Weakness 2: Can the authors provide evaluation perplexity on other evaluation datasets to understand to what extent the performance of UMoE is generalizable?
We appreciate this suggestion. To directly address the concern about generalizability, we conducted additional experiments on C4 to verify the reliability of our method. Due to computational constraints, we trained the models on 10B tokens with the following results:
| Model | Perplexity |
|---|---|
| FFN-MoE | 24.622 |
| UMoE-Att | 24.116 |
| UMoE | 23.945 |
Additionally, we evaluated our models trained on FineWeb-Edu with C4's validation set:
| Model | Perplexity (↓) |
|---|---|
| FFN-MoE | 28.22 |
| MoA | 29.35 |
| SwitchHead | 28.60 |
| UMoE-Att | 28.13 |
| UMoE | 27.98 |
These results confirm that our conclusions remain consistent across datasets: UMoE presents a strong alternative to previous FFN-MoE method.
Weakness 3: Can the authors provide results of Table 2 for the larger model as well?
Thank you for pointing this out. We apologize for this oversight; the table was prepared but inadvertently omitted from the appendix. The results for the larger model are as follows:
| Model | MACs | Active Params | Fineweb (↓) | Wikitext (↓) |
|---|---|---|---|---|
| FFN-MoE | 4.81 T | 2048 + 512 x 12 | 16.00 | 25.54 |
| MoA | 4.91 T | 512 x 6 + 5632 | 16.61 | 26.79 |
| SwitchHead | 4.87 T | 640 x 4 + 5632 | 16.45 | 26.12 |
| UMoE-Att | 4.73 T | 512 x 4 + 5632 | 16.03 | 25.53 |
| UMoE | 4.75 T | 512 x 4 + 512 x 11 | 15.95 | 25.44 |
The results for the larger model are consistent with our other experiments, showing that UMoE consistently outperforms previous attention-MoE baselines even when they are allocated similar or greater computational budgets, while achieving performance on par with FFN-MoE.
Weakness 4: Further scaling to a ~3B dense model and other more hyperparameters for pre-training can improve the experimental results.
We agree with the reviewer that scaling our experiments to larger models (~3B parameters) and exploring a wider range of hyperparameters would be valuable for further demonstrating the practical effectiveness of UMoE.
Given our limited computational resources (requiring over two weeks to train models exceeding 1B parameters, with unstable resource availability), we focused on demonstrating the core concept within these constraints.

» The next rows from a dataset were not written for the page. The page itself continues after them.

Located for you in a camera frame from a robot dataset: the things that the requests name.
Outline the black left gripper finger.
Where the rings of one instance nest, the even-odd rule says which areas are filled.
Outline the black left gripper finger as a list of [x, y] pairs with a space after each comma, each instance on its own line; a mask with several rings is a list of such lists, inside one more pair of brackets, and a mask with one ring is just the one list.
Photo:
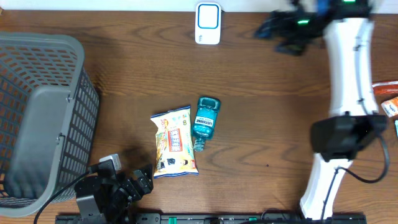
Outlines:
[[135, 170], [134, 176], [136, 178], [136, 182], [142, 191], [143, 195], [149, 193], [149, 179], [147, 174], [142, 170]]
[[153, 167], [152, 164], [148, 164], [141, 169], [142, 172], [142, 183], [144, 184], [144, 188], [146, 190], [153, 190]]

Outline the orange tissue packet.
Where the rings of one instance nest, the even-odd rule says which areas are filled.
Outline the orange tissue packet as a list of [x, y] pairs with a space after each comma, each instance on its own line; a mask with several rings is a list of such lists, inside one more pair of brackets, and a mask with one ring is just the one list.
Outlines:
[[392, 118], [398, 115], [398, 97], [386, 100], [381, 103], [381, 107], [388, 117]]

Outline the red chocolate bar wrapper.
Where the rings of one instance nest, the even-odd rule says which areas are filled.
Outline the red chocolate bar wrapper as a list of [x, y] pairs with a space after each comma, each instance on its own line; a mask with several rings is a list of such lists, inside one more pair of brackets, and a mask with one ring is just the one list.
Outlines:
[[398, 93], [398, 81], [384, 81], [372, 84], [375, 95], [394, 95]]

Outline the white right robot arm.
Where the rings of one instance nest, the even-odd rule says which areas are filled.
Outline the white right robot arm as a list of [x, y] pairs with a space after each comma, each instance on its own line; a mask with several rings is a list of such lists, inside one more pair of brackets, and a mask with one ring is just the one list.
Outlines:
[[329, 117], [313, 123], [313, 165], [295, 223], [333, 223], [333, 203], [358, 152], [382, 139], [388, 119], [380, 114], [372, 87], [371, 39], [374, 1], [318, 1], [308, 12], [300, 1], [291, 11], [272, 11], [255, 31], [260, 39], [280, 37], [277, 51], [302, 55], [323, 38], [330, 63]]

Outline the teal mouthwash bottle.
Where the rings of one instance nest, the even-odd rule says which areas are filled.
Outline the teal mouthwash bottle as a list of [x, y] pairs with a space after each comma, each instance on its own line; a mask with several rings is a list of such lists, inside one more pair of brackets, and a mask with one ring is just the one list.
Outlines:
[[207, 96], [199, 98], [197, 113], [192, 124], [192, 136], [195, 138], [194, 151], [203, 151], [206, 141], [212, 140], [220, 107], [221, 102], [217, 98]]

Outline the yellow snack bag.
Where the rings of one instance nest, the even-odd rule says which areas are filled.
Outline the yellow snack bag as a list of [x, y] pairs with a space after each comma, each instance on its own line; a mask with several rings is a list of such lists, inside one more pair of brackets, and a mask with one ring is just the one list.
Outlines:
[[191, 134], [191, 106], [154, 114], [157, 148], [154, 177], [198, 175]]

Nevertheless, we believe that our findings with moderately-sized models are still significant and meaningful for the research community. UMoE presents an interesting and simple architecture that can inspire future work, and we hope this paper will encourage exploration of its scaling potential with more extensive resources.
Question: In table 5, if attention is 0, does UMoE reduce to FFN-MoE? If not, please highlight the differences. Otherwise, this is a good insight to mention.
Thank you for this insightful question! To clarify, when the activated expert count (k) for attention is set to 0 in Table 5, UMoE does not precisely reduce to standard FFN-MoE.
In UMoE, we utilize a shared pool of experts for both attention and FFN layers, but with different numbers of activated experts (top-k) for each. If k=0 for attention, this would disable all attention mechanisms since no experts would be activated for attention computations. The model would become pure FFNs without any token interaction capabilities, functionally equivalent to a 1-gram language model predicting solely based on the current token position. Therefore, we did not train such a model configuration.
I appreciate the authors' thorough response and new experiments. I have raised my score to 5.
This paper propose a new way to look at attention module of transformer architecture, and realize that part of the attention module could be viewed as a FFN expert. The author proposes to have a fully MoE-ed transformer layer -- UMoE. Through experiments, they show UMoE is able to perform better, given similar FLOPs.
优缺点分析
Strength:
- The attempt to move towards a fully MoE-ed layer is intriguing and interesting.
- experimentation result is thorough; but might requires more description like, in main experiment, do author have MoE layer every 2 transformer layer; or in Table 5, is the expert allocation done on all layers.
Weakness:
- important explanation missing: from Eqn 11 and Figure 3, it seems W_k and W_q are fully activated to calculate the attention, which makes the saving not as appealing as it appears when the author talks about the attention is also being sparsely activated.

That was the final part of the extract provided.